Consumer sentiment in Russia edged down again in December after going up slightly in November but was only negligibly below its start-of-2015 level, according to polls by Deutsche Boerse-owned intelligence company MNI Indicators.
Pessimists still seriously outnumbered optimists, December’s poll suggested.
In answering the five questions MNI Indicators regularly asks in Russia consumer sentiment polls it has been running monthly since March 2013, the majority of respondents in December’s survey said their current financial situation was worse than a year before, being 4.2% down month-on-month in terms of the company’s measurement system.
Their expectations of their financial situation in three months’ time were 1% down on the month, their willingness to buy big-ticket items showed a decline of 0.7%, and their outlook for overall business conditions in Russia in one year’s time was 2.1% down, the London-based intelligence firm said in a statement.

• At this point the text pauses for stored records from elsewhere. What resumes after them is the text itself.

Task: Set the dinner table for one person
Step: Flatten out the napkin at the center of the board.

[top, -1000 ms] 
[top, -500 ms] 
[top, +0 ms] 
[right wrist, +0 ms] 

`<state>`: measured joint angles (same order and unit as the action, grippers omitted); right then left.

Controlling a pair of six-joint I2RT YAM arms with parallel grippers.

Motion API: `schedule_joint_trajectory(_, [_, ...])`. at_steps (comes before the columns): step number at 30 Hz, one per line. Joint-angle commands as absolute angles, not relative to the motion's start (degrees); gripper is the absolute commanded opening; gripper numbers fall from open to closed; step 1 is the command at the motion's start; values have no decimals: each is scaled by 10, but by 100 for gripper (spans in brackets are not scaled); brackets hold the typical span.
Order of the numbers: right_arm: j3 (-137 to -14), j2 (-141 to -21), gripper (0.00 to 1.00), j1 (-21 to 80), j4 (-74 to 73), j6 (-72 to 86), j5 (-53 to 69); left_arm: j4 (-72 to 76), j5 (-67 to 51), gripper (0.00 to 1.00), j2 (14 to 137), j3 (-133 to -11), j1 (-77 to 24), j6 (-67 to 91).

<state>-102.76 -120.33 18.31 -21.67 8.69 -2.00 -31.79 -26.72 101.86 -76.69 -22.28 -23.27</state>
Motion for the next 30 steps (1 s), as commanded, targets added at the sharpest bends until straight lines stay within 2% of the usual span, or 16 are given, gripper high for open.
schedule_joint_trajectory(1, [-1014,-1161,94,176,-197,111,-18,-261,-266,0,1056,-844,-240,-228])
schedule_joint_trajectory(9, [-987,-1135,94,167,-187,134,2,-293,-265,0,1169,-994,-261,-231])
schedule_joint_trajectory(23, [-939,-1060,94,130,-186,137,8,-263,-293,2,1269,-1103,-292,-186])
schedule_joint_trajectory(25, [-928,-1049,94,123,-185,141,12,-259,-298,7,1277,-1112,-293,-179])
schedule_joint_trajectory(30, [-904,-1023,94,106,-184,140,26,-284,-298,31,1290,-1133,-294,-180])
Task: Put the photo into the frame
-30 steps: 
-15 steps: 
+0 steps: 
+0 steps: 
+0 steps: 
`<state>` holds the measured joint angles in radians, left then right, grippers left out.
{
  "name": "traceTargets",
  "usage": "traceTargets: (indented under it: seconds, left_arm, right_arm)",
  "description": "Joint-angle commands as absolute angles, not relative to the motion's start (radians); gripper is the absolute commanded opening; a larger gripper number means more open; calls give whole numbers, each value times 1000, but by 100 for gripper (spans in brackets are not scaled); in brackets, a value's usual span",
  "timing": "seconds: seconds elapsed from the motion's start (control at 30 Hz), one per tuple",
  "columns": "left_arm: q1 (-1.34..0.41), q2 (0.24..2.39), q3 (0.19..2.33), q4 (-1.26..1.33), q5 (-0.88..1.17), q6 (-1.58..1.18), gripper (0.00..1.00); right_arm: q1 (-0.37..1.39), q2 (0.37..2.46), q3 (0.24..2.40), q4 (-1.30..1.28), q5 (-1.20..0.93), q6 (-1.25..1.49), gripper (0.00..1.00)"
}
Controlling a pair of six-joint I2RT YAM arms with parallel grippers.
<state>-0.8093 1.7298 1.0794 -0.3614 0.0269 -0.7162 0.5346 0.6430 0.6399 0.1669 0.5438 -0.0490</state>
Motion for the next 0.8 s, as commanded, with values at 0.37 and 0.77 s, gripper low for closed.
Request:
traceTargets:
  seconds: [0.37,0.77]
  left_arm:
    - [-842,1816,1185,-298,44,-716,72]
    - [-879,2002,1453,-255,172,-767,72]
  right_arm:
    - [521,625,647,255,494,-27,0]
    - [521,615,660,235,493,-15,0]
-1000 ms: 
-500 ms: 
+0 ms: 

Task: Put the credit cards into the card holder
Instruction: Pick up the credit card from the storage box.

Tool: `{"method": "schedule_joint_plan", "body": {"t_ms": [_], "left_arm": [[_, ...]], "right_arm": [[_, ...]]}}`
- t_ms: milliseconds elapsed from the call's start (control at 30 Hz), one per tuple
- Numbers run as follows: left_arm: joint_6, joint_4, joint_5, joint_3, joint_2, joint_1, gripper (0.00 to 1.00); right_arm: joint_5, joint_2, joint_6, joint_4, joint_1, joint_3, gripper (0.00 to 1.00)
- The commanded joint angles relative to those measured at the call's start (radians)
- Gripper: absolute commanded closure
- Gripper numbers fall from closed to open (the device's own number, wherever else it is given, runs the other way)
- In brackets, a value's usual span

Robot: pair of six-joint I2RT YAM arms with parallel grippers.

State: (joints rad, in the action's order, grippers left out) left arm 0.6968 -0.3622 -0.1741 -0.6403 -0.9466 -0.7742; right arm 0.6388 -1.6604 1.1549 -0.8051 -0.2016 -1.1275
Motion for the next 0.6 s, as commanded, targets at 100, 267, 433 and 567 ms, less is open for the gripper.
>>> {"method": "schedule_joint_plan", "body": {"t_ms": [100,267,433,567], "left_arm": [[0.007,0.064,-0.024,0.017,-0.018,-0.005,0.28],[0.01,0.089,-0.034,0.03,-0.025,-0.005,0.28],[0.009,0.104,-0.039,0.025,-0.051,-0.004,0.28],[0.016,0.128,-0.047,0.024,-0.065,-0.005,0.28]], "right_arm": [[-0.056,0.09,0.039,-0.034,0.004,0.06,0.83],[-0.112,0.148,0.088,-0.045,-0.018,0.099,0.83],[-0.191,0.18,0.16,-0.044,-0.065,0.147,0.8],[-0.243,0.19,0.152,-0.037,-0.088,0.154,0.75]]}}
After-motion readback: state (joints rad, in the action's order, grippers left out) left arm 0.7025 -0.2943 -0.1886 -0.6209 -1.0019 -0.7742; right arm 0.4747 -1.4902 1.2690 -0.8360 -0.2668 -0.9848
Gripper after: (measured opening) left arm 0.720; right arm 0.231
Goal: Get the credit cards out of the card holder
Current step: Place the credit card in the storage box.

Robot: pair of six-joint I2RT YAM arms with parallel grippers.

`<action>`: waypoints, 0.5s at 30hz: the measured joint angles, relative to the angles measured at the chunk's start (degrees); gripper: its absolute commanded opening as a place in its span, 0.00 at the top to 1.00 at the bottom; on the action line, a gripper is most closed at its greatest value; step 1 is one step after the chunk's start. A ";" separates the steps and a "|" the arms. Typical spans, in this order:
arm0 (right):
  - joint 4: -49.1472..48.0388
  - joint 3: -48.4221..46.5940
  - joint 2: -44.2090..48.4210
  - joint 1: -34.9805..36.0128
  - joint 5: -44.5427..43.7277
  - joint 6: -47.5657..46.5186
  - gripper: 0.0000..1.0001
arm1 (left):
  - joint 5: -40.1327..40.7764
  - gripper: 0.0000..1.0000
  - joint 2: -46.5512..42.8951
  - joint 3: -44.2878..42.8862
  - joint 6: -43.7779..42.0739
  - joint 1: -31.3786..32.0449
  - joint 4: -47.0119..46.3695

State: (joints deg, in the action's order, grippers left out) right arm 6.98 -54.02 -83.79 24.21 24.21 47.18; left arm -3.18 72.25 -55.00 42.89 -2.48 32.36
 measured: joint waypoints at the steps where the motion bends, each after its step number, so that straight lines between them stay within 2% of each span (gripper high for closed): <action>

The answers to only one of the five questions showed an improvement – expectations for overall business conditions in the country for the next five years were 2.5% up month-on-month.
Citing other findings of the survey, MNI Indicators said car sales in Russia had plummeted in 2015, and that there remained high inflationary expectations among the population.
The company said price pressures and the unstable rouble had prevented the central bank from cutting rates at its December meeting.
There was, furthermore, a little more fear of unemployment among Russians in December than the month before.
MNI Indicators’ surveys are computer-aided telephone interviews with urban residents. A minimum of 1,000 people are questioned in cities across Russia every month.
The responses underlie monthly updates of the MNI Russia Consumer Sentiment Indicator, where readings above 100 mean optimists outnumber pessimists, those below 100 mean the opposite is the case, and the 100 level means the two population sections are roughly equivalent.
December’s indicator was revised to 70.1 from November’s 70.8.
“Sentiment is hovering just above record lows, but encouragingly has steadied in recent months and is only 0.7% down since the start of the year,” said MNI Indicators chief economist Philip Uglow.
“It’s low but for now the positive takeaway is that it shows little sign of falling any further, chiming in with evidence from our business survey which has also pointed to a stabilisation.”